> **ACTION ITEM**
Write out every line from the listing below where the string "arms" is found.

> **AVAILABLE DATA**
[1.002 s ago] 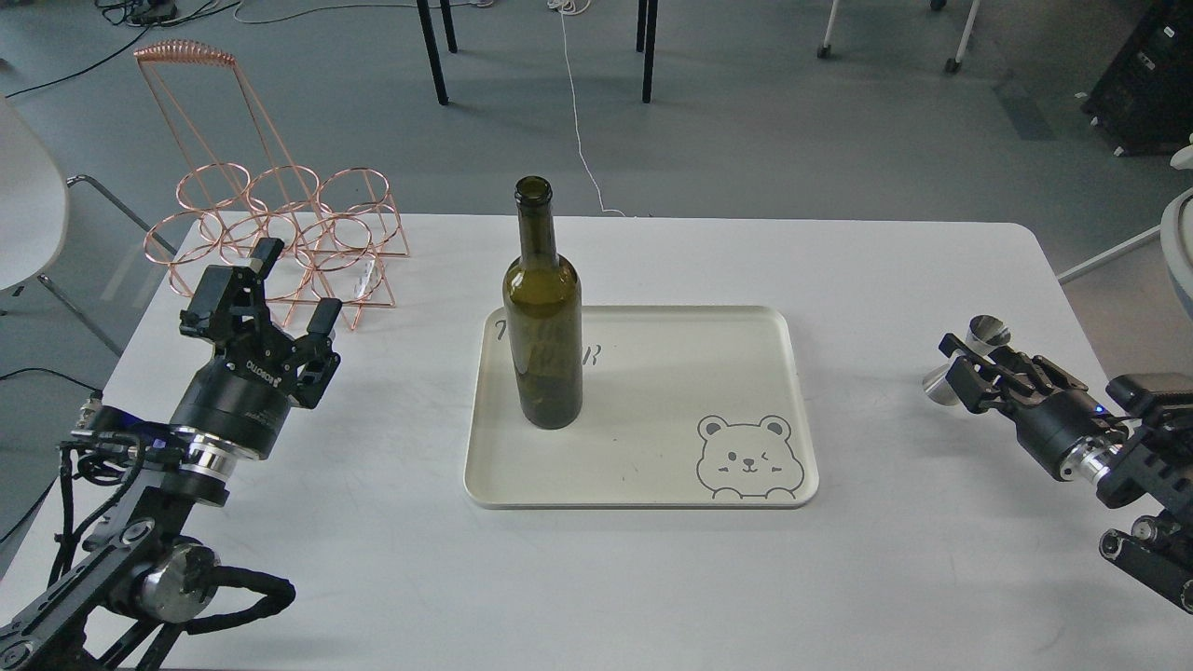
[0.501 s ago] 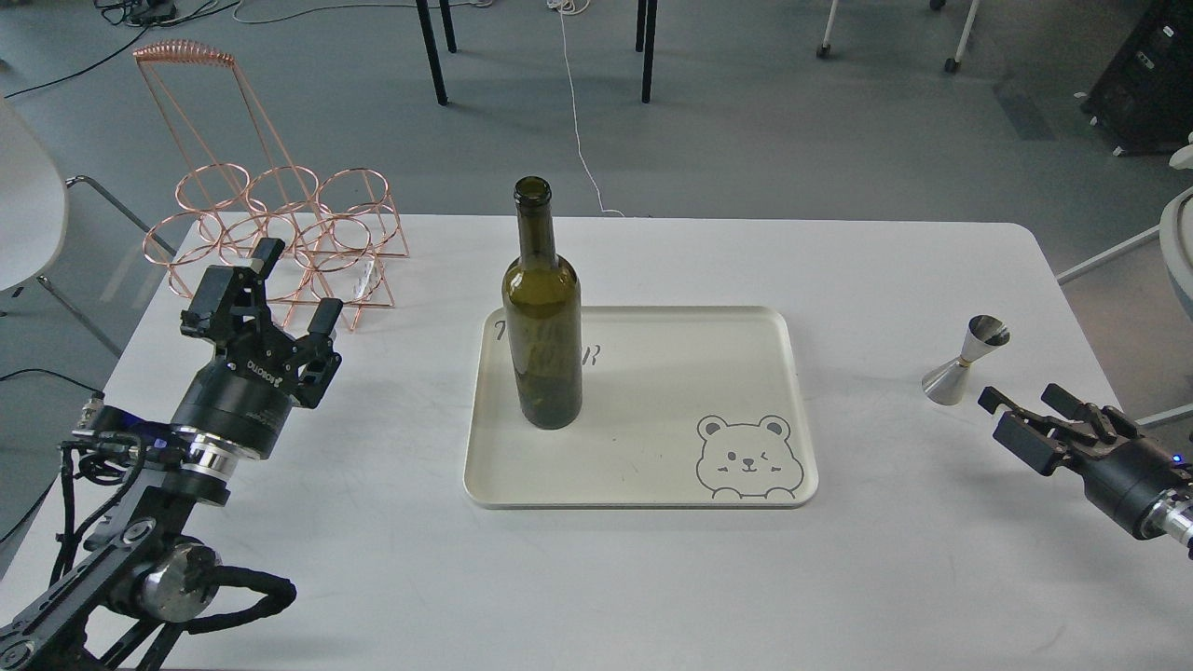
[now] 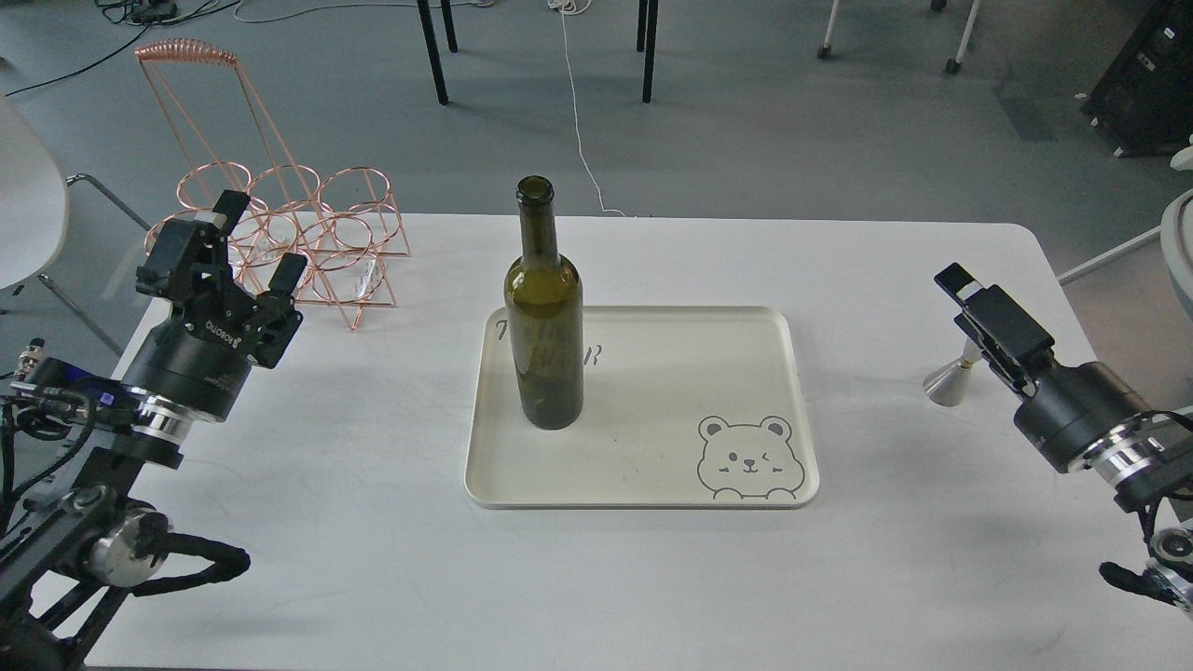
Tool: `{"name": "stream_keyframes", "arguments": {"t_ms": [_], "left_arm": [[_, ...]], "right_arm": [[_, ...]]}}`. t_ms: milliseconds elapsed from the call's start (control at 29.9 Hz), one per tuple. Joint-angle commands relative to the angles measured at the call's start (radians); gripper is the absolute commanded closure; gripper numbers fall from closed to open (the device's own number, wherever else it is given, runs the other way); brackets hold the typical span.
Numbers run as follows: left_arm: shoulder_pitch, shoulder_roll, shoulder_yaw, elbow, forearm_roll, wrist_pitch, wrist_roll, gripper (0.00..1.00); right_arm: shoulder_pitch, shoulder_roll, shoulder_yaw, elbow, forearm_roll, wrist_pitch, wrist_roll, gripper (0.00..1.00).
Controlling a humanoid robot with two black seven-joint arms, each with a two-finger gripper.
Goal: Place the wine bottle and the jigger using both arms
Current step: 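Reach the left gripper to the wine bottle neck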
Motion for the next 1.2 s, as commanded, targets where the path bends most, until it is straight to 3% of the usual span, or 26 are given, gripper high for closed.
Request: {"name": "stream_keyframes", "arguments": {"t_ms": [0, 100, 301, 468, 802, 1169], "left_arm": [[-0.007, 0.042, 0.007, -0.043, 0.126, 0.000, 0.000, 0.02], [-0.007, 0.078, 0.018, -0.109, 0.260, -0.003, 0.000, 0.02], [-0.045, 0.147, 0.065, -0.222, 0.746, -0.009, 0.000, 0.02], [-0.160, 0.217, 0.133, -0.253, 1.059, -0.031, 0.000, 0.02], [-0.427, 0.227, 0.361, -0.231, 1.268, -0.077, 0.000, 0.02], [-0.506, 0.171, 0.383, -0.095, 1.270, -0.077, 0.000, 0.02]], "right_arm": [[0.039, 0.044, 0.006, -0.005, 0.190, 0.000, 0.000, 0.04], [0.046, 0.047, 0.008, -0.007, 0.271, 0.027, 0.000, 0.03], [0.051, 0.059, 0.036, -0.031, 0.484, 0.288, 0.000, 0.02], [0.050, 0.052, 0.039, -0.065, 0.614, 0.427, 0.000, 0.01], [0.050, 0.050, 0.039, -0.085, 0.611, 0.437, 0.000, 0.01], [0.048, 0.039, 0.040, -0.086, 0.609, 0.434, 0.000, 0.01]]}}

> **TASK RESPONSE**
Controlling a humanoid robot with two black seven-joint arms, each with a two-finger gripper.
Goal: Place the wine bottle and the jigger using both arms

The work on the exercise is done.